Ich so: Wieviel früher?
Auftraggeberin: Ähm, naja, wir sind quasi schon da…
Ich: Oh!
Auftraggeberin: Könnten Sie vielleicht –
Ich so: 15 Minuten!
Auftraggeberin: Oh toll!
Mozarella zu Ende kleingeschnitten, in die Schüssel mit den anderen Zutaten geworfen, Handtuch als Abdeckung darüber. Umgezogen, Sonnencreme auf die Nase, Handtasche befüllt, auf’s Fahrrad gestiegen, hingeradelt, pünktlich, d.h. früher am Treffpunkt: Keine Gäste. Ich rufe an und höre: Wir sind um die Ecke, wir kommen!
Meine Auftraggeberin ist glücklich und die Gäste sehr nett! Nach einer halben Stunde sagt eine Frau aus der Gruppe: Das ist ja so toll von Ihnen, daß Sie so spontan früher –
Ich so: Gern geschehen! Was möglich ist, wird möglich gemacht! Und die Vorbereitungen für mein Abendessen heute habe ich auch noch fertiggestellt – alles fein!

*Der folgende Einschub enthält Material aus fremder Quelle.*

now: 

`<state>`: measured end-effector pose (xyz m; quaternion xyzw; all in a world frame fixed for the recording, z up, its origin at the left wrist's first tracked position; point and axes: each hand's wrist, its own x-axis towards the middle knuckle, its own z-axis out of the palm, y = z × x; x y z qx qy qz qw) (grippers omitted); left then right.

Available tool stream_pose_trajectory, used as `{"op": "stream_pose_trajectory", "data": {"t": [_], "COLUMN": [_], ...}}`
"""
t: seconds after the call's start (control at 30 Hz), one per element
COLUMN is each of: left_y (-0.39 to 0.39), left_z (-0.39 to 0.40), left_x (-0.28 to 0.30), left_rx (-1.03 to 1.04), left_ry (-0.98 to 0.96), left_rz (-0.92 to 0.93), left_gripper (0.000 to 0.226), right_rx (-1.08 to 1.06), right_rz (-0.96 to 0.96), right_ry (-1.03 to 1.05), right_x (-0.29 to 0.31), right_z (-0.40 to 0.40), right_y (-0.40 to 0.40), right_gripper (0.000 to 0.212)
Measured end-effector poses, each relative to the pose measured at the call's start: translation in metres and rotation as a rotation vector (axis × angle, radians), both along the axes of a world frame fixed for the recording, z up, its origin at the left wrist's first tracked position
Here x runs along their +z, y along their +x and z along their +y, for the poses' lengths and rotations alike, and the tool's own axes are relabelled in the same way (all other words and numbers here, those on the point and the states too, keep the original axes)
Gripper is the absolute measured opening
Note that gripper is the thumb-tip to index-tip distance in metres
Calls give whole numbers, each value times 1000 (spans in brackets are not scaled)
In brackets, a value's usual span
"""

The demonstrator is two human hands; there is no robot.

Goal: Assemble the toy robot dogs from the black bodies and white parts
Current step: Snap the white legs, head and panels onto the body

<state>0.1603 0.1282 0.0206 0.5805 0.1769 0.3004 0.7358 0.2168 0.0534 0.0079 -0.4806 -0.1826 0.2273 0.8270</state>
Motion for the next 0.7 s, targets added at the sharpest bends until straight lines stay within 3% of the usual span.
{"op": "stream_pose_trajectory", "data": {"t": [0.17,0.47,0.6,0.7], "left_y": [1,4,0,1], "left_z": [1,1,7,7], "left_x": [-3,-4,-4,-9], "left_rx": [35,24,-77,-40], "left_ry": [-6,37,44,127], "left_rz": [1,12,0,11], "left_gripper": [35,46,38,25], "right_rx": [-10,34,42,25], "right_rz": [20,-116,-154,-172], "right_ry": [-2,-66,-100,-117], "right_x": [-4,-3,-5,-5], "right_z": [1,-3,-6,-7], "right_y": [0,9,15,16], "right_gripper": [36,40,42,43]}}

Ein anderer Gast: Ach! Was gibt es denn?
Ich: Das wollen Sie wirklich wissen?
Er so: Ja!
Einschub: Als Stadtführerin ist es für mich Gesetz, daß es auf jede Frage eine Antwort gibt. Und ich dabei – sehr wichtig! – immer abwäge, wieviel ich von meiner Privatsphäre preisgebe. Rezepte gebe ich gern weiter! Also erkläre ich im Telegrammstil, was es heute abend zu Essen geben wird für meine privaten Gäste und mich.
Eine Frau aus der Gruppe guckt sich in der kleinen Runde ihrer Kollegen um und sagt: Hätten Sie denn noch Platz für weitere sieben Personen an Ihrem Tisch?